Residents moving from towns and cities east of Kendall County sometimes are paying a utility bill that doesn't includes water, sewer and garbage, Olson points out.

"People don't necessarily realize that out here we actually save everybody a little bit of money each year doing that on one bill," Olson said.

Kevin Collman, executive director for YBSD, explains that the amount they charge, $76.11 per 51,754 gallons of water used, essentially a flat rate for residential users.

"That was to satisfy the payback for the debt for plant expansion which was going to take place in the next couple of years," he said. "We were pretty much mandated by IEPA to set a fee and that's what we set it at at that time to cover the cost of construction."

Collman adds that YBSD is in charge of maintaining 14.3 miles of sewer pipes with about 6,400 users, something that is not inexpensive.

"Water and disposing of that water is going to become more expensive as time goes on, it's just such a precious commodity that people just don't realize," Collman said.

Sanitary districts
face EPA mandates

Sanitary districts also need to keep pace with tighter restrictions from the Environmental Protection Agency.

Tom Muth, manager for Fox Metro, says the district's rate is slated to increase five percent over the next nine years to meet the EPA mandates.

"The vast majority for the reason for the increase is we need the revenues to meet the expenditures of the future mandates that are being imposed on us by the US EPA and IEPA," Muth said.

Jim Detzler, president of the Fox Metro Water Reclamation District, says they calculated the fee based on what the EPA requires them to build and the money it takes to maintain what they have.

"They're requiring us to build another plant basically the size of the one we have which is going to cost $200 million," he said. "We have to have enough money to do that."

Muth adds that a couple of years ago the district stopped levying a tax so there is no other way for revenues to come in without charging a user fee. Additionally, meeting tighter EPA phosphorus limits coming soon requires them to build a south plant.

"All it means is that we have to have more revenue to build the infrastructure at the plant to be able to clean waste water to a higher level and that means to remove for phosphorus and potential nitrogen down the road, he said. "Our rate study determined that 'X' amount of years down the road we would have very little to zero cash flow."

The Fox River is on a listing of endangered rivers and Muth explained that Fox Metro has to treat the wastewater to a higher standard.

"We're looking at my children, your children and the children after that wanting this river to be in a clean enough state where you can draw the water, clean it up and drink it like," Muth said. "If you further pollute it, it's going to be more difficult to make drinking water out of it."
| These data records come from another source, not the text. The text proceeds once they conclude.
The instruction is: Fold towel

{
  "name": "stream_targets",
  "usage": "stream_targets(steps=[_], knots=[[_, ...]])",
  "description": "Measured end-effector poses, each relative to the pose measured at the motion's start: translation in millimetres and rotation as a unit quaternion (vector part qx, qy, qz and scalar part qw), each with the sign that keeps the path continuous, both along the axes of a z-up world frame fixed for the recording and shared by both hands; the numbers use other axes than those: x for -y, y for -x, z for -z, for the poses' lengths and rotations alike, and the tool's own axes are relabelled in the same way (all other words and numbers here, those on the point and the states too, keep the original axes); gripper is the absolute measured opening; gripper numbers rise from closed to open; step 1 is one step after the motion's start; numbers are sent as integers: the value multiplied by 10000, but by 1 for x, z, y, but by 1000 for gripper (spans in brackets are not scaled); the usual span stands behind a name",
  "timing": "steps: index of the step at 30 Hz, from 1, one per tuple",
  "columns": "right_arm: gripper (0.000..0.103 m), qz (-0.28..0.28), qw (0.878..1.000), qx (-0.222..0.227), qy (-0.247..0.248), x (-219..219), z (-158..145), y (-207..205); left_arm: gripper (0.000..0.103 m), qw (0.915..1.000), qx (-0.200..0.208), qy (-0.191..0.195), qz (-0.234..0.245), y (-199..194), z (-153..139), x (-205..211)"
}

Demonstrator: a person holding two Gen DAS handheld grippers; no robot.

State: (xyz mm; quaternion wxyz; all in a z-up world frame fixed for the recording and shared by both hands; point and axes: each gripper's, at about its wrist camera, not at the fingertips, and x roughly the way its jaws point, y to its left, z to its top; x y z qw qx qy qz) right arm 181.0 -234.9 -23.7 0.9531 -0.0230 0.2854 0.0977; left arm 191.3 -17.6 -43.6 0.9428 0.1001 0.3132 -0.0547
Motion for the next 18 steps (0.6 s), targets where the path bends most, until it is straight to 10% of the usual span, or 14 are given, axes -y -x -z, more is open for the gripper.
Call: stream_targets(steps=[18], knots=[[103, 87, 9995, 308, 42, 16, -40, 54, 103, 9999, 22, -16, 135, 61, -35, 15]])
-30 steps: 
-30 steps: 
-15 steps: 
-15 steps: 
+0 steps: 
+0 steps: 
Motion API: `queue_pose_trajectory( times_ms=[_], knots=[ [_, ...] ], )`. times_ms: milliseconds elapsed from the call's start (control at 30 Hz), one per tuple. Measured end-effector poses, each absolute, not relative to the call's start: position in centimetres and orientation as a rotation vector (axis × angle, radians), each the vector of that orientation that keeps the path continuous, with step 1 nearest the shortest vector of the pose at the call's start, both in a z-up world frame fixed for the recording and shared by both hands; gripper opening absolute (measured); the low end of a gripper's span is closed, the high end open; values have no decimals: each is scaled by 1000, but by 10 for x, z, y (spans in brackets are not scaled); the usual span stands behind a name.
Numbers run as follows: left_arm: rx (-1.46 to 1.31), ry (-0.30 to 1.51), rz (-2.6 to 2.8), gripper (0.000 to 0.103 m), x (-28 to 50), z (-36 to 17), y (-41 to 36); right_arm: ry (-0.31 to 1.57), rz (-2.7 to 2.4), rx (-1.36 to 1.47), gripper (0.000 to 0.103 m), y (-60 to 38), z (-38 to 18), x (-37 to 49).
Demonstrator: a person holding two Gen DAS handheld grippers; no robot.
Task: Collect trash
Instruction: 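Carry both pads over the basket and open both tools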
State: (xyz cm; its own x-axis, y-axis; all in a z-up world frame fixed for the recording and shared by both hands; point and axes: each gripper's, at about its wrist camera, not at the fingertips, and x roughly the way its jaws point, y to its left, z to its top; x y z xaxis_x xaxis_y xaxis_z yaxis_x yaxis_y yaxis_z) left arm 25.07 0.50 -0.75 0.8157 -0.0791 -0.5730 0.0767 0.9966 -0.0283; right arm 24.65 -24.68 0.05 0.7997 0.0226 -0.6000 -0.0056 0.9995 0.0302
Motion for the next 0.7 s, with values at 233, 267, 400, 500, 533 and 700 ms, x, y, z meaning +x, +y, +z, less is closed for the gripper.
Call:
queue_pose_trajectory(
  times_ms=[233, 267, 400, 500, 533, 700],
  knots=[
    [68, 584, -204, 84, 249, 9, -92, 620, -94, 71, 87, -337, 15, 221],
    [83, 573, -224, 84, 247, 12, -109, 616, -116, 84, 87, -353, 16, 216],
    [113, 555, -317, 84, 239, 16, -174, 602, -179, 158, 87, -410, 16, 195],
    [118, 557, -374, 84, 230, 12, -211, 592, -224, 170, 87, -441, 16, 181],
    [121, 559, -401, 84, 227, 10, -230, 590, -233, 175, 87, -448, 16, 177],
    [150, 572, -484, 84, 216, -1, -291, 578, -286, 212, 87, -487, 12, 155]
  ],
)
However, Collman and Muth both also point out that the cost of sewer service is still relatively inexpensive when compared to other monthly bills.

"Look what your cell phone costs you per month," Collman said. "Our (sewer rate) is $38 a month and I don't know if you can hardly even get a get a telephone hardwire for that much anymore."

Muth also adds that the utility bill is relative.

"Let's face it, it's one of the cheaper bills in the bill box," he said. "What does everybody pay just for cell phone service?"

Dee Anderson, Plano utility billing clerk, also says comparing bills is tough to do since each household is using the services under different conditions.

"You get people all the time that are going to call and they are going to say it's too much and you try to just explain to them about the use because they want to compare their bill to their neighbors or whatever," she said.

She said they can't really do that because it depends on usage and the number of people.

"How many loads of laundry do you do a week? How many showers?" she asked. "My rule of thumb is that I always just figure ... most of the people based on what we use is about 50 gallons a day per person for laundry, showers, doing dishes, washing cars, pretty much everything."